The Syrian President rejected the suggestion that his soldiers were behind the widespread killings of civilians. Asked about a massacre in the central town of Houla in May, when more than 100 people were killed, President al-Assad said this was part of a plot by his armed opponents to discredit his government.
"They committed a crime, they published videos, faked videos and they wear soldier uniforms, our army uniforms in order to say 'that was the army,'" the Syrian president said. Those killed were actually "government supporters," al-Assad added.
But, an investigation conducted by United Nations officials pointed the finger for the Houla massacre at government forces, the press reports added while commenting on President al-Assad on Monday.

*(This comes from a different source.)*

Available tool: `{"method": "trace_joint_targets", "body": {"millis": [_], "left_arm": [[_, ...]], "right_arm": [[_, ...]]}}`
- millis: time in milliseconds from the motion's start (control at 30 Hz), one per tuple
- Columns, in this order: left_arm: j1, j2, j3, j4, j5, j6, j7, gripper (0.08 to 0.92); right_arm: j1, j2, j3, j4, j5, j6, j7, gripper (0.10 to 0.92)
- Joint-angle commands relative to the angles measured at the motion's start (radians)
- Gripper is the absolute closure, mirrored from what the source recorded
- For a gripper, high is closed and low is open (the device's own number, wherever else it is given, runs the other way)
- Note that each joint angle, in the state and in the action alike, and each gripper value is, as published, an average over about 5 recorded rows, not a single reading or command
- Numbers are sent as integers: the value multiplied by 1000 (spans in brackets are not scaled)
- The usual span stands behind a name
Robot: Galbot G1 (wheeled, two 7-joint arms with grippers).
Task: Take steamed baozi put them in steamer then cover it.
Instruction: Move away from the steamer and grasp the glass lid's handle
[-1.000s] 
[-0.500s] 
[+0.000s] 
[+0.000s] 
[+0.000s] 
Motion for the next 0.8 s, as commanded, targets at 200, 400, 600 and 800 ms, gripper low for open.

Rebels and Syrian regime blamed each other for the massacre but the United Nations Security Council condemned Damascus.
"Gangs came in hundreds from outside the city, not from inside the city and they attacked the city and they attacked the law enforcement unit inside the city," said President Bashar al-Assad.
The Syrian President al-Assad claimed they were wearing army uniforms "just to accuse our government".

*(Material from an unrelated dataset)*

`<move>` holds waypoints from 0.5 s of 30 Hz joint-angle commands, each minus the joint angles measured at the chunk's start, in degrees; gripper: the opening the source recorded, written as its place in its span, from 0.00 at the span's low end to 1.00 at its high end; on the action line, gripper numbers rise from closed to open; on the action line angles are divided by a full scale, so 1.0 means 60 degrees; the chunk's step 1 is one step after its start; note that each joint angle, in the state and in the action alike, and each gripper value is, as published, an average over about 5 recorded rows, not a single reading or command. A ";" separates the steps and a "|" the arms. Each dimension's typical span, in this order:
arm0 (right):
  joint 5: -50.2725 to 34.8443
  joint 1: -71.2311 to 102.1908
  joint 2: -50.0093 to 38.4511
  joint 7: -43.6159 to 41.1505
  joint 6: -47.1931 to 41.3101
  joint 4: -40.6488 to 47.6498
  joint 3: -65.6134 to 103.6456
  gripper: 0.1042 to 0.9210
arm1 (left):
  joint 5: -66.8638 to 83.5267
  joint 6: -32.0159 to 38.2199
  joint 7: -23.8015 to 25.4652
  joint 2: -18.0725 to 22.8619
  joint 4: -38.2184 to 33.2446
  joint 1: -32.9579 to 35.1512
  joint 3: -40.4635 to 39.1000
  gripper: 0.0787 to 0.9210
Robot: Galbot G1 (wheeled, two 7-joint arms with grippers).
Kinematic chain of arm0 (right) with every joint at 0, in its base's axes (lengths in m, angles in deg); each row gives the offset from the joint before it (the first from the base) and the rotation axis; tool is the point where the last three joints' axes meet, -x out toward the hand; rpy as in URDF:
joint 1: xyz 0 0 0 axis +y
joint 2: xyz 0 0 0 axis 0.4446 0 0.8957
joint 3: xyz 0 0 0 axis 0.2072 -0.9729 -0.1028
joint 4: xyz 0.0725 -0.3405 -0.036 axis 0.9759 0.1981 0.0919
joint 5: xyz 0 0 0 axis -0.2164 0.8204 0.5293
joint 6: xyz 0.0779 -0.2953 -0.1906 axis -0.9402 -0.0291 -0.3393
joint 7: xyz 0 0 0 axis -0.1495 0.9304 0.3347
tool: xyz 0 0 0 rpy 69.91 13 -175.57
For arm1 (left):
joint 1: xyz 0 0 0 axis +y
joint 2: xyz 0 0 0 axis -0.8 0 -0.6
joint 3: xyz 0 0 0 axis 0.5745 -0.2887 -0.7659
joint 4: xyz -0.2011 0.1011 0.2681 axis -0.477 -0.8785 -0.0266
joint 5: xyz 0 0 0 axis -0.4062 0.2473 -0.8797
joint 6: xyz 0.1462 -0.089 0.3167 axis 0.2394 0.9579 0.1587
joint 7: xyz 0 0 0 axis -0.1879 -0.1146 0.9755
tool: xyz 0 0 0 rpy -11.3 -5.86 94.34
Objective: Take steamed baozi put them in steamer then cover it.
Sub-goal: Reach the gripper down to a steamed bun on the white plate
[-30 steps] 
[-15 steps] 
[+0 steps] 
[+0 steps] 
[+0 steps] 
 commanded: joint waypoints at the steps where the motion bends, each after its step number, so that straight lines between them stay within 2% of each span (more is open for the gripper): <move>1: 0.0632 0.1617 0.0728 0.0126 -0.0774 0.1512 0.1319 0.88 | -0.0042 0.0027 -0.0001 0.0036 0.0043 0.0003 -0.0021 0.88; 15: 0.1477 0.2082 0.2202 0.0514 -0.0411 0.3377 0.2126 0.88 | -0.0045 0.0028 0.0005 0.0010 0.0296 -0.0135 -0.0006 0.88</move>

"That happened many times. They committed a crime, they published videos, faked videos and they wear soldier uniforms, our army uniforms, in order to say 'that was the army'," he added.

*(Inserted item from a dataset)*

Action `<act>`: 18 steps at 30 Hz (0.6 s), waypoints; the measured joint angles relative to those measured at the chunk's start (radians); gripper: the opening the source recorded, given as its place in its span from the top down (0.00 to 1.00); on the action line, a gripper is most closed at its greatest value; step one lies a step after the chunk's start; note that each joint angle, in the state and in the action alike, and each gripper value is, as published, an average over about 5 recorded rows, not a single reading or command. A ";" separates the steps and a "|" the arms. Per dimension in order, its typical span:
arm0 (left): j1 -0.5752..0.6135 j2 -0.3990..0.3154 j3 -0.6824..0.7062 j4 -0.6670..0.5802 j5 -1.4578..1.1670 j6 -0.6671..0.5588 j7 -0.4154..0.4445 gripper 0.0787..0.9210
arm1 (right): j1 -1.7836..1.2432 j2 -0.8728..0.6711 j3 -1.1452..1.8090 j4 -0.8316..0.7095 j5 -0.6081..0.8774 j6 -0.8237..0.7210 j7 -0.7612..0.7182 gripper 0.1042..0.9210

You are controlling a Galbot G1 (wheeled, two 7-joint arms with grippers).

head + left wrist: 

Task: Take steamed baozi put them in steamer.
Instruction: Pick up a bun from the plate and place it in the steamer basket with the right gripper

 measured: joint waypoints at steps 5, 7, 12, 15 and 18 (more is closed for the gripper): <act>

Asked who he believed was giving most support to the rebels, President al-Assad said Saudi Arabia and Qatar had publicly declared "that they support those terrorists".
He also accused Turkey of offering "logistic support for smuggling".
In general, the majority of the victims of the conflict have been government supporters, President al-Assad said.
When asked what was the role of the United States in the conflict; President al-Assad replied “It’s part of the conflict. They offered an umbrella and political support to those gangs, to create instability, to destabilise Syria.”
President al-Assad said US political support for "terrorists" was hindering the peace envoy's plan to end 16 months of bloodshed.
Asked whether he was accusing Washington of being partly responsible for the death of innocent Syrian civilians, President al-Assad replied: "Of course. Exactly"
"As long as you offer any kind of support to terrorists, you are partner. Whether you send them armaments or money or public support, political support in the United Nations, anywhere," said al-Assad.
President al-Assad added that he would not rule out negotiations with Washington "We never close our doors in front of any country in this world and any official as long as they want to help in solving the problem in Syria, providing that they are serious and honest."
Moreover, al-Assad said that dialogue with opposition groups was "a strategic option", but he asserted "You cannot keep just making dialogue while they are killing your people and your army."
Syrian President also accused Saudi Arabia, Qatar and Turkey of supplying the rebels trying to overthrow him with arms and other logistical support.
According to the Syrian leader, Saudi Arabia and Qatar supply the rebels with weapons, and Turkey, in turn, "provides logistical support to the smuggling."
President al-Assad's comments came as UN and Arab League joint envoy Kofi Annan arrived Sunday in Damascus for talks with the Syrian leadership over his six-point plan for peace.
"We know that (Annan) is coming up against countless obstacles but his plan should not be allowed to fail, it is a very good plan," President al-Assad told German TV Das Erste.
"The main obstacle is that many countries do not even want to see it successfully implemented, so they offer political support to terrorists and continue to supply Syria with weapons and money," President al-Assad added, according to a transcript in German of the interview conducted in English.
The Syrian President said Annan plan "shouldn't fail" and that the international envoy was doing a "difficult but good job".
But he said the plan had failed to stop bloodshed because "many countries don't want it to succeed".
"So they offer political support and they still send armaments and send money to terrorists in Syria. They want it to fail in this way," President al-Assad added.
Meanwhile, Syria's navy fired live missiles from ships and helicopters over the weekend, in an exercise aimed at demonstrating its ability to "defend Syria's shores against any possible aggression" according to the official state media news.